Until now, about 100 species of the genus Pseudomonas have been reported from various habitats, including Antarctica. Kriss et al. (1976) were the first to report the existence of Pseudomonas species in Antarctica. However, they were not identified at species level until 1989, when Pseudomonas spp. isolated from Antarctic soil and water samples were identified as psychrophilic strains of P. aeruginosa, P. fluorescens, P. putida and P. syringae (Shivaji et al., 1989a). More recently, Maugeri et al. (1996) and Bruni et al. (1999) isolated bacteria that belonged to the genus Pseudomonas from sea water and freshwater samples from Terra Nova Bay and Wanda Lake, Antarctica. However, these were also not characterized at species level. In the present study, attempts were made to identify bacteria that belong to the genus Pseudomonas that were isolated from cyanobacterial mat samples collected from the McMurdo region, Antarctica.

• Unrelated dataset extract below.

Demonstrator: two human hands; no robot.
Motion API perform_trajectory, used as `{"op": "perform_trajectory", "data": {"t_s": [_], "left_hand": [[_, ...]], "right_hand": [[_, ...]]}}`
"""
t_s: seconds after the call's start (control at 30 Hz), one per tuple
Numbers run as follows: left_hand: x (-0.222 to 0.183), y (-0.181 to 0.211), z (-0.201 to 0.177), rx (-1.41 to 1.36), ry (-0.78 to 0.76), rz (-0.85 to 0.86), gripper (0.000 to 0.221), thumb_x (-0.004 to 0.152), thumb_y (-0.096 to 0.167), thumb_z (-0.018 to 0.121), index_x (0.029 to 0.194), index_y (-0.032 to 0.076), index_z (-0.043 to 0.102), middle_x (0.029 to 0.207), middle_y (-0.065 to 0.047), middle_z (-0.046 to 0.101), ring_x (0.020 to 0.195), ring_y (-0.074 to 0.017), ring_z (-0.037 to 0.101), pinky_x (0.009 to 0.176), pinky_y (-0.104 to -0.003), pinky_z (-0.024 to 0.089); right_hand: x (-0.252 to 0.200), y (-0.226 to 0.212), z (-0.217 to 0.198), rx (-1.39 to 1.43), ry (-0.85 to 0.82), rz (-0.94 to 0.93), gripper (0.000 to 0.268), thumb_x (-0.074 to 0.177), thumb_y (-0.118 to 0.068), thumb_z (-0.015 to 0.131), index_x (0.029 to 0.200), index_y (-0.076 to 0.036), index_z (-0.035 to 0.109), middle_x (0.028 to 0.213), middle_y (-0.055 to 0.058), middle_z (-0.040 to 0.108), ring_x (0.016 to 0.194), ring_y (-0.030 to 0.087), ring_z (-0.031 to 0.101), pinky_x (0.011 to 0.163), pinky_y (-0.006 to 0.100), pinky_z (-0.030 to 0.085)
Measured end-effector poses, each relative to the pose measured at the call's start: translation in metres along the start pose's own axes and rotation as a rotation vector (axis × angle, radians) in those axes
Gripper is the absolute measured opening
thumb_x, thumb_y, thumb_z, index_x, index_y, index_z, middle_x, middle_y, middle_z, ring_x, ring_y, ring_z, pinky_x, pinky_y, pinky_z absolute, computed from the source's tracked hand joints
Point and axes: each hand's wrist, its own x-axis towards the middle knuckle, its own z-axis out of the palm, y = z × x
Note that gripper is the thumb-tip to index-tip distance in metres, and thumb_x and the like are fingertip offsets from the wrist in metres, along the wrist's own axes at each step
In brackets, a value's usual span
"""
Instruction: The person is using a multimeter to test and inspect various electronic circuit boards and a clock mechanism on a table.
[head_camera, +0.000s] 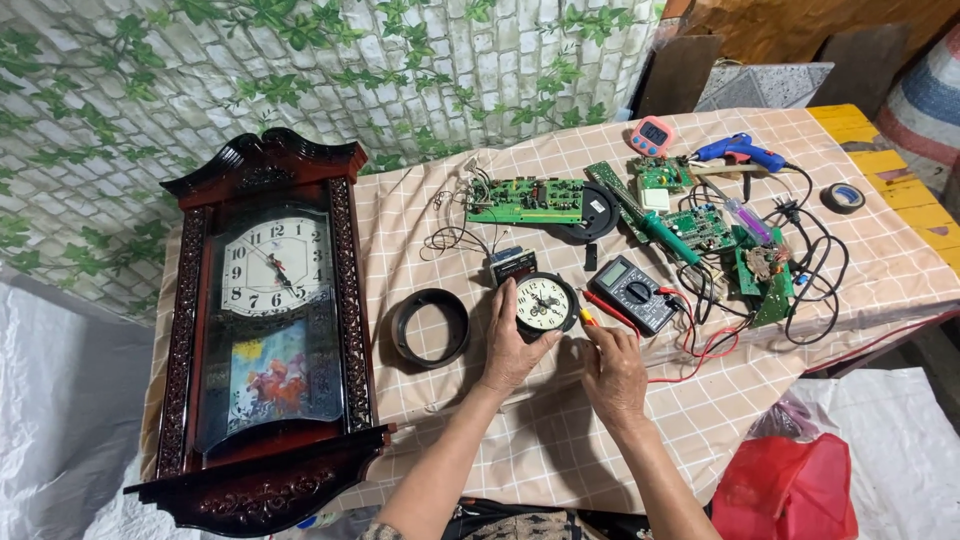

Source of the organisms, media and growth conditions
Thirty-one bacterial isolates were obtained from cyanobacterial mat that were samples collected from ponds L1 (strains CMS 62–72) and L3 (CMS 33–36) of Wright Valley, Adam's glacier stream 1 (CMS 43–50), Adam's glacier stream 2 (CMS 37, CMS 38^T and CMS 40) and Canada glacier stream (CMS 41–42) of Miers Valley and Lake Canopus (CMS 54, CMS 57 and CMS 60) in Antarctica. Pure cultures of the heterotrophic bacteria were set up as described previously (Reddy et al., 2000). Optimum temperature, pH and salt concentration for growth of cultures were determined by using plates of Antarctic bacterial medium (ABM) that contained 0·5 % (w/v) peptone, 0·2 % (w/v) yeast extract and 1·5 % (w/v) agar (pH 6·9) (Reddy et al., 2002, 2003).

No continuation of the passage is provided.